Golloway Tabs Hunter Vick to Complete Staff
AUBURNTIGERSDOTCOM <B>Hunter Vick</b>
AUBURNTIGERSDOTCOM
Hunter Vick
AUBURNTIGERSDOTCOM

July 30, 2013


AUBURN, Ala. - Hunter Vick, who helped lead Central Alabama Community College to the 2013 NJCAA National Championship as an assistant, has been named Auburn's volunteer assistant baseball coach, Head Coach Sunny Golloway announced today.

Vick brings four years of collegiate coaching experience and three years of coaching in the professional ranks to the Tigers' staff.

"I'm very happy to be here," Vick said. "I look forward to the plans Coach Golloway has for Auburn baseball. I've worked Auburn camps in the past, and we've got a lot of things in common. I knew Greg Norton when he was at Tampa Bay and he got called up to the majors a couple of times. When we talked, he thought I reminded him a lot of himself."

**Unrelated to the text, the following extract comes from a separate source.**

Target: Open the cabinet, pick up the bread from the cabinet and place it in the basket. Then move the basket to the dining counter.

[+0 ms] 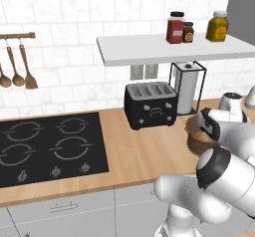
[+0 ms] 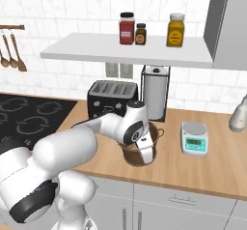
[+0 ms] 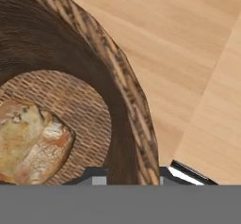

Vick will work with the Tigers' infielders alongside Golloway. He will also assist with camps, off-field operations and on-campus recruiting.

"We've very excited to add Hunter Vick to our coaching staff, and that completes our staff," Golloway said. "He comes to us with a wealth of knowledge as an infield instructor, and has really groomed some talented players over the years. He's very excited and loves Auburn, which was very important to me. I think that he will work very well with our coaching staff. Chemistry played a big factor. The fact that he knows the junior colleges in our area, the fact that he helped coach a team to a national championship and is a proven winner also came into play. We're very excited for him and his wife, Lauren, to be part of the Auburn family."

He spent two seasons at CACC, capturing a national title in 2013 and climbing as high as No. 2 in the NJCAA national rankings in 2012. The Trojans posted an 86-26 record under his leadership.

Prior to CACC, he was an assistant coach for two years at East Central Community College in Decatur, Miss. While there, he helped the team's defense record a .972 fielding percentage in 2010, the top fielding mark in the nation.

Following a four-year professional playing career, Vick worked for three different independent league teams as an infield and hitting coach. He coached the Pensacola Pelicans (American Association) in 2008, the Coastal Kingfish (Continental League) in 2009, and the Sussex Skyhawks (Can-Am League).

Vick played professionally for four seasons, including three years in the Tampa Bay Devil Rays organization. He played most of the 2005 season at the Rookie level in Princeton, W.Va., before finishing the season in Double-A with the Montgomery Biscuits. In 2006, he played in Single-A with the Southwest Michigan Devil Rays and the Visalia Oaks, batting .236 with six doubles, a home run and 17 RBI. His final season of pro baseball was 2007, when he played a career-high 113 games with the Vero Beach Devil Rays, batting .214 with nine doubles, two triples, a homer and 31 RBI. He also played part of one season of independent league ball, signing with the Pensacola Pelicans for 14 games at the end of the 2004 season.

He played collegiately at the University of West Florida, where he started all 109 games for the Argonauts over two seasons, hitting .376 as a senior in 2004 with 10 doubles, three triples and 19 RBI in 192 at-bats. Vick also played two years of junior college ball at Faulkner State CC.

A native of Thomasville, Ala., he is married to Lauren Leigh Vick.